Si les équipements d’étables destinés aux animaux de rente agricoles, comme les cornadis, les abreuvoirs et les aires de repos, peuvent être relativement standard, les installations de pisciculture doivent quant à elles être considérées au cas par cas. Les composants techniques requis dépendent de nombreux facteurs. Ainsi, en fonction de l’espèce de poisson et de l’approvisionnement en eau, on aura besoin de dispositifs de filtrage, de chauffage, de refroidissement et d’aération différents.

L’évaluation des exploitations aquacoles requiert donc des connaissances techniques que seuls possèdent généralement les spécialistes de l’aquaculture. Par conséquent, l’OSAV s’efforce de constituer un réseau de professionnels qualifiés capables d’aider les cantons à évaluer les installations de pisciculture dans le cadre de la procédure d’autorisation, mais aussi lors des contrôles officiels. Parallèlement, l’office multiplie les formations qualifiantes pour les contrôleurs officiels.

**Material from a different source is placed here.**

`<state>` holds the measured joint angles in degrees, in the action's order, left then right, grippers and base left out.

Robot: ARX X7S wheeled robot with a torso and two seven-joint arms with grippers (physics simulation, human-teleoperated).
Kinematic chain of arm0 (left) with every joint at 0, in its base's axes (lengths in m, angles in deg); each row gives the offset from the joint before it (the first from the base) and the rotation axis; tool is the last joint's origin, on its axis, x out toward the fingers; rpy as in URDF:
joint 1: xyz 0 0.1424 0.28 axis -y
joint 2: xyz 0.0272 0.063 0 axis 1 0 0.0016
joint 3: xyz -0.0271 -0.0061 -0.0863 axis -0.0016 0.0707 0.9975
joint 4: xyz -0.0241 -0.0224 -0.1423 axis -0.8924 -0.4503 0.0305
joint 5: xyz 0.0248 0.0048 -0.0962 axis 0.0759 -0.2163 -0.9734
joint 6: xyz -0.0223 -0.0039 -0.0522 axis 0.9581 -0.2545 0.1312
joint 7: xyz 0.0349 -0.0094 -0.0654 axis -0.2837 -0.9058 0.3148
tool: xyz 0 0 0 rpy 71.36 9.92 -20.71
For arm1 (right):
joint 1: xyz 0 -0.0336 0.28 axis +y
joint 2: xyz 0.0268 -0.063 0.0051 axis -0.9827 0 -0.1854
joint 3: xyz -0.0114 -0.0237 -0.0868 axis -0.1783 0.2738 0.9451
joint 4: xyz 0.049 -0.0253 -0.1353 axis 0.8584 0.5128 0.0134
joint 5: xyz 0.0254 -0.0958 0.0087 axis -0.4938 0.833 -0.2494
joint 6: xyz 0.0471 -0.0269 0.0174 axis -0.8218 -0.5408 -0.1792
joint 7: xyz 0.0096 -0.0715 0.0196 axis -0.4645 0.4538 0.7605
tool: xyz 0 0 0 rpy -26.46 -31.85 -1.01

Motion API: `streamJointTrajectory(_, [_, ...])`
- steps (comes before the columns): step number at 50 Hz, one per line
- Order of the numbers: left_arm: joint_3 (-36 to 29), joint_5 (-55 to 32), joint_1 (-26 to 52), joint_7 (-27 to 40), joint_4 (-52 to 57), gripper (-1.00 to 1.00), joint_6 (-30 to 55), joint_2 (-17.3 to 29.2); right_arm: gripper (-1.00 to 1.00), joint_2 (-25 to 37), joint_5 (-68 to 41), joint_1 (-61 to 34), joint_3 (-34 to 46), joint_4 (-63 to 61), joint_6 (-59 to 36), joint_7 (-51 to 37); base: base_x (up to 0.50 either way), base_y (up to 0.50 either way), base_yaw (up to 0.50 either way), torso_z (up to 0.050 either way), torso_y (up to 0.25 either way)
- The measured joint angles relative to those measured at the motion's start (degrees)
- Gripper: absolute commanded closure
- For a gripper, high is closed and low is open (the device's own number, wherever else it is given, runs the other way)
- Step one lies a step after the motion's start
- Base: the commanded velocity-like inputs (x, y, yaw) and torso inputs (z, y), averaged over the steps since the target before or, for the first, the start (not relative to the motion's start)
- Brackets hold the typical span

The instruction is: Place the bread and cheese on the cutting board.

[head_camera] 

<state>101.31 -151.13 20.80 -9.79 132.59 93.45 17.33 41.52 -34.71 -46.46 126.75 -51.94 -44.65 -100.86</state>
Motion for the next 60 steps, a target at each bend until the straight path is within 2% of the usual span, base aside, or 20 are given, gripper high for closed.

Des contrôles officiels du vivier au filet de poisson

Conformément à l’ordonnance sur la protection des animaux, les établissements détenant des poissons à titre professionnel doivent en principe être contrôlés tous les quatre ans. Lors de ces contrôles, l’accent est mis sur la densité d’animaux, la qualité de l’eau, la manière de traiter les animaux ainsi que la formation du personnel responsable. Comme toute détention d’animaux de rente, la pisciculture relève de la production primaire agricole et fait partie de la chaîne alimentaire. Les contrôles officiels de la production primaire portent sur les prescriptions en matière de protection des animaux, mais aussi sur l’hygiène, l’administration de médicaments vétérinaires, la santé animale, le trafic des animaux et la biosécurité.

Dans la plupart des exploitations aquacoles, les poissons engraissés sont abattus directement sur place. Cette dernière étape de production est elle aussi soumise à des dispositions légales. La manière de sortir les poissons des viviers, de les étourdir, de les saigner et de les éviscérer est également importante du point de vue de la protection des animaux. Les poissons doivent être sortis des viviers avec le plus de ménagement possible. Comme tous les autres vertébrés, ils doivent être étourdis avant abattage. Les méthodes les plus utilisées sont le courant électrique et le coup sur la tête.

Autres efforts déployés par l’OSAV pour protéger les poissons

Parallèlement au travail mené dans les domaines de la formation et des contrôles officiels, l’OSAV soutient le projet FishEthoBase, dans le cadre duquel l’association de protection des poissons fair-fish établit les profils des principales espèces de poissons de rente dans le monde et les publie dans une base de données accessible à tous. Contrairement aux autres bases de données, FishEthoBase inclut dans ses profils des informations relatives au comportement des différentes espèces. L’objectif est d’aider les détenteurs de poissons et les autorités d’exécution à déterminer si et comment les espèces concernées se prêtent à l’aquaculture.

Pour protéger et ménager les poissons peuplant naturellement les océans, la Suisse lutte depuis 2017 contre la pêche illégale : en effet, les poissons issus de la pêche illicite, non déclarée et non réglementée (INN) sont désormais interdits à l’importation en Suisse. Afin de répondre à cette exigence, l’OSAV a spécialement créé un service chargé de surveiller et de contrôler tous les lots d’importation.